__WORK TO BE COMPLETED__. Everything in the records below from the line containing "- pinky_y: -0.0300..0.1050" through the line containing "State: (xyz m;" is to be reproduced exactly, those two lines included; no picture is to be copied.

::::::

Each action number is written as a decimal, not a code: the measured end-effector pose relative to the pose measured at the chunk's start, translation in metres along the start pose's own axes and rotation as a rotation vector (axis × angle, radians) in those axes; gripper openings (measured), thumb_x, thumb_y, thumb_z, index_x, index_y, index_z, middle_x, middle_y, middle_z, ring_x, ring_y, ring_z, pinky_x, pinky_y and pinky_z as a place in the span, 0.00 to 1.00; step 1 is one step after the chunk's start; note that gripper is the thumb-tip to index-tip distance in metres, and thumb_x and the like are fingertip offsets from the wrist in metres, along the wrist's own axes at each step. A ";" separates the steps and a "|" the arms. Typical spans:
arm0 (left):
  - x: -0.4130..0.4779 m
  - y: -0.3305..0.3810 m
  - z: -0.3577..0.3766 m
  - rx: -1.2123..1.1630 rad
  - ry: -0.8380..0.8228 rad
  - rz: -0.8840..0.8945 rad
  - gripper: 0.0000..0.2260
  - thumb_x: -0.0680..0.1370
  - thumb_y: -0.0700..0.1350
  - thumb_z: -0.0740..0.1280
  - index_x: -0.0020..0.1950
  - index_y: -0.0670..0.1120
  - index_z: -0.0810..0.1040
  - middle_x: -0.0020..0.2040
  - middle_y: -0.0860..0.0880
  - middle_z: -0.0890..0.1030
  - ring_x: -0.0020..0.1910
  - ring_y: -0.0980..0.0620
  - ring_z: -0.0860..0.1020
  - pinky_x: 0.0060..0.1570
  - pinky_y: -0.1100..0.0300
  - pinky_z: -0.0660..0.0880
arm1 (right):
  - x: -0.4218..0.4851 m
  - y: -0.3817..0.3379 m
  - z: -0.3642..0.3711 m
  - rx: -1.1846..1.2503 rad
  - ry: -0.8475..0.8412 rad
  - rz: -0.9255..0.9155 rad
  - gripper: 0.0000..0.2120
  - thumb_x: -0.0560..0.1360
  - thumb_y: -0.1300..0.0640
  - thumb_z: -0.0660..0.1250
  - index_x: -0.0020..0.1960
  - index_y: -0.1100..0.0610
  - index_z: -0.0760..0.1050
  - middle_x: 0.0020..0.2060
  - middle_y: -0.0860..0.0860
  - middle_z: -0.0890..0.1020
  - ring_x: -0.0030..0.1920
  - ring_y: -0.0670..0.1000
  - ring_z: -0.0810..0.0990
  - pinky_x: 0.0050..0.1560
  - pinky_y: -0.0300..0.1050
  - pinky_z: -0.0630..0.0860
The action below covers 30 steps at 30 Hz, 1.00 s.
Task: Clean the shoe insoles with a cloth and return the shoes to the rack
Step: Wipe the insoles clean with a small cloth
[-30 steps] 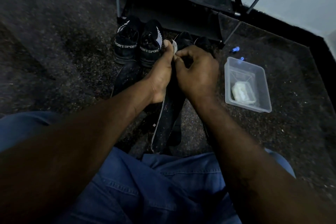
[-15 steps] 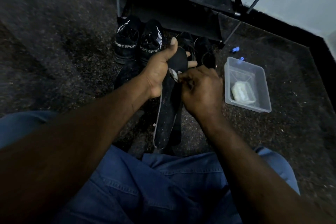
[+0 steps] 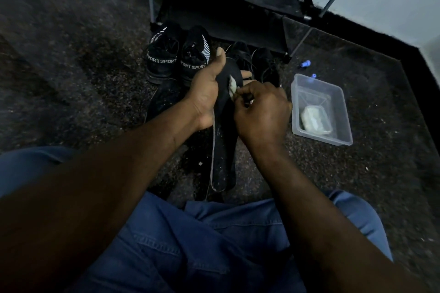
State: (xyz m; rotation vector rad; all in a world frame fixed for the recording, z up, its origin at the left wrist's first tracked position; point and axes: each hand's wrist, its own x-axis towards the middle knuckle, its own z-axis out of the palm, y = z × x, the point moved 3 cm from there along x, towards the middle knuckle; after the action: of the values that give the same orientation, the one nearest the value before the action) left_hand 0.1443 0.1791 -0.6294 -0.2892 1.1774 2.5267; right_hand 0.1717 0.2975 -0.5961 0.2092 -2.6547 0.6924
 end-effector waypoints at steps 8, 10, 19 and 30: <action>-0.005 0.007 -0.001 0.029 -0.029 0.032 0.37 0.83 0.69 0.50 0.69 0.38 0.76 0.62 0.37 0.83 0.62 0.38 0.83 0.64 0.44 0.77 | -0.005 -0.025 0.006 0.422 -0.132 0.116 0.07 0.74 0.57 0.71 0.48 0.49 0.87 0.42 0.43 0.87 0.42 0.44 0.85 0.48 0.50 0.83; -0.005 0.007 0.001 0.038 -0.053 0.033 0.37 0.83 0.69 0.51 0.70 0.38 0.77 0.63 0.37 0.83 0.63 0.39 0.82 0.65 0.45 0.77 | -0.004 -0.027 0.001 0.397 -0.116 0.030 0.06 0.74 0.56 0.71 0.48 0.50 0.86 0.42 0.43 0.87 0.46 0.45 0.84 0.51 0.52 0.82; 0.002 0.001 -0.003 0.024 -0.071 0.077 0.33 0.83 0.68 0.54 0.52 0.39 0.81 0.54 0.39 0.83 0.52 0.40 0.83 0.58 0.47 0.77 | 0.027 0.005 -0.004 0.012 -0.005 0.027 0.08 0.72 0.53 0.66 0.46 0.49 0.84 0.43 0.48 0.85 0.47 0.55 0.81 0.52 0.57 0.78; -0.002 0.005 -0.004 0.035 -0.025 0.033 0.38 0.83 0.69 0.49 0.71 0.37 0.75 0.63 0.37 0.83 0.64 0.40 0.82 0.68 0.44 0.75 | -0.001 -0.021 0.008 0.363 -0.138 0.024 0.06 0.74 0.54 0.71 0.49 0.50 0.86 0.43 0.44 0.87 0.45 0.46 0.85 0.49 0.52 0.82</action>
State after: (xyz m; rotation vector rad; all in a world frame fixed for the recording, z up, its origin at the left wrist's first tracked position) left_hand 0.1445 0.1727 -0.6277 -0.2308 1.2249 2.5277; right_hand 0.1747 0.2760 -0.5934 0.3349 -2.6421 1.2066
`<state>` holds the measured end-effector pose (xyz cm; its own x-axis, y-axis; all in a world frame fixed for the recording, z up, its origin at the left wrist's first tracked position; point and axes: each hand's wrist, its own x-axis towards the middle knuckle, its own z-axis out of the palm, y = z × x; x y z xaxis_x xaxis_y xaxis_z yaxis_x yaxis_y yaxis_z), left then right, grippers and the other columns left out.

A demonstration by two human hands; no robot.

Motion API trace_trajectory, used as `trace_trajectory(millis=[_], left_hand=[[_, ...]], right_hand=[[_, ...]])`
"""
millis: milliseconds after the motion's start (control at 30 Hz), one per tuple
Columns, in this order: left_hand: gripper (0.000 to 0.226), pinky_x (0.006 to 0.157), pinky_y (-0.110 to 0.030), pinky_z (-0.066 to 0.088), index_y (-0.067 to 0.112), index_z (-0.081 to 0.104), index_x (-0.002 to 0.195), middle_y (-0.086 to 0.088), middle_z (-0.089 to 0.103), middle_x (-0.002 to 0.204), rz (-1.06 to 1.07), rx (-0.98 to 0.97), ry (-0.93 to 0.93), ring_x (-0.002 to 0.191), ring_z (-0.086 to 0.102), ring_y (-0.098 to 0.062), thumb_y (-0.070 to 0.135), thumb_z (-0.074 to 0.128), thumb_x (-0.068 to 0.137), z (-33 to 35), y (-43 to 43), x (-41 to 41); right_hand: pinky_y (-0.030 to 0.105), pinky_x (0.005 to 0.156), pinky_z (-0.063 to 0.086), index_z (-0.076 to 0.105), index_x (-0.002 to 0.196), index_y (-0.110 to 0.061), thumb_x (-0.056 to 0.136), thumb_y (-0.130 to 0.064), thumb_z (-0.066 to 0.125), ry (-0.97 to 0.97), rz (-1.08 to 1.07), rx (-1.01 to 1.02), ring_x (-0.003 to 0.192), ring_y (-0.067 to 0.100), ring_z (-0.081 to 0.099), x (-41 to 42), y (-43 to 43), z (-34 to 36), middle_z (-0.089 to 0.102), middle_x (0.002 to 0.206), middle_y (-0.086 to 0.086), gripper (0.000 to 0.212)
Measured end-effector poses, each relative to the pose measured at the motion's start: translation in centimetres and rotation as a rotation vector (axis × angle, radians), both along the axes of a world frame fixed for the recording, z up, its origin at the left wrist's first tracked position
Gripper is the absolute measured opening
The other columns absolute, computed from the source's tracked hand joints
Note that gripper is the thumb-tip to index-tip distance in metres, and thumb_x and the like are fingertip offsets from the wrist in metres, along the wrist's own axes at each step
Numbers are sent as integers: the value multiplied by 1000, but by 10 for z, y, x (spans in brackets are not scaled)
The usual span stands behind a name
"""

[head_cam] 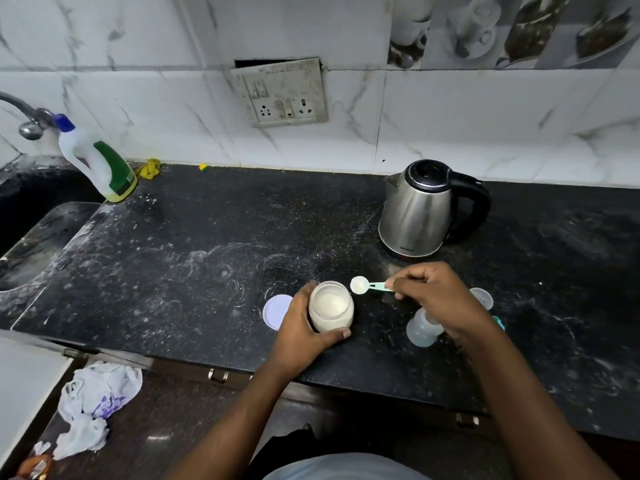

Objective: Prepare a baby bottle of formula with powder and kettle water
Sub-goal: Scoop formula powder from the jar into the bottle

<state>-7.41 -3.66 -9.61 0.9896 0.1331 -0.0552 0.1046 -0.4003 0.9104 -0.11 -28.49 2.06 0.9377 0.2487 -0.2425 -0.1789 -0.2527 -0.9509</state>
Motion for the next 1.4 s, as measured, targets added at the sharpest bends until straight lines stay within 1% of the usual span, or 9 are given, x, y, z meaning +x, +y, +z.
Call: trace_trajectory(millis=[100,167,267,400,600,800,1067,1167,1400], left_hand=[[126,131,-34,20,23,25,168,9,20,179,47,179,-150,166,20,-15,61,94,70,18,-16,-7],[102,130,-42,24,20,35,164,-2,31,176,29,259,-391,163,28,-25,61,81,83,35,-37,-13],[73,125,-31,34,13,51,152,-4,53,159,-95,226,-556,150,47,-16,47,79,93,52,-78,-11],[69,118,-30,43,12,60,146,0,63,148,-247,186,-376,137,51,-7,46,83,90,42,-125,6],[81,110,-26,44,17,65,142,3,67,139,-270,141,-116,129,58,-12,41,99,73,16,-148,30],[55,89,-14,44,21,77,123,11,77,115,-276,122,-103,104,65,-4,31,99,75,5,-148,33],[58,94,-17,47,19,76,129,7,77,118,-257,110,-109,108,68,-9,31,98,77,6,-149,31],[59,98,-25,50,19,76,130,6,77,118,-242,111,-103,110,68,-11,31,98,77,5,-150,31],[60,97,-23,48,17,76,130,5,77,121,-228,139,-102,112,67,-11,34,98,77,2,-149,32]], right_hand=[[25,64,42,81,86,-8,92,-6,71,12,-107,73,64,15,56,-12,-31,1,68,69,7,12],[17,59,42,79,85,-4,92,-5,70,-1,-207,93,60,6,55,-23,-53,-1,65,68,6,12],[17,52,36,77,81,-3,94,-7,69,-24,-361,91,54,8,45,-40,-82,-12,63,67,4,16],[31,55,31,75,82,-2,94,-14,69,-35,-442,59,63,22,38,-62,-105,-32,60,70,13,18],[23,51,38,77,87,-8,97,-11,68,-5,-483,104,61,12,49,-74,-100,-52,73,74,8,13],[26,56,40,79,92,-12,97,-11,69,-34,-492,111,65,17,50,-71,-94,-67,74,75,5,11],[41,64,47,82,91,-27,94,-15,74,-135,-450,71,72,21,53,-70,-97,-79,67,88,31,14],[48,65,53,81,96,-32,93,-21,76,-170,-431,21,71,20,56,-71,-101,-83,71,86,23,12],[24,65,47,81,101,-23,90,-17,78,-256,-410,-87,65,4,57,-71,-99,-83,72,74,-8,13]])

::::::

__WRITTEN ANSWER__.
  - pinky_y: -0.0300..0.1050
  - pinky_z: -0.0630..0.0860
The action below covers 30 steps at 30 Hz, 1.00 s.
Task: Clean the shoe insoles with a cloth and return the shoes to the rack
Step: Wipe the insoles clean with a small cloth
[-30 steps] 
[-15 steps] 
[+0 steps] 
State: (xyz m; rotation vector rad; all in a world frame fixed for the recording, z up, its origin at the left wrist's first tracked position; point and axes: each hand's wrist, its own x-axis towards the middle knuckle, its own z-axis out of the palm, y = z × x, the point moved 3 cm from there along x, towards the middle knuckle; after the action: of the values that give the same orientation, the one nearest the value before the action) left_hand 0.1443 0.1791 -0.6294 -0.2892 1.1774 2.5267; right_hand 0.1717 0.2975 -0.5961 0.2092 -2.6547 0.6924

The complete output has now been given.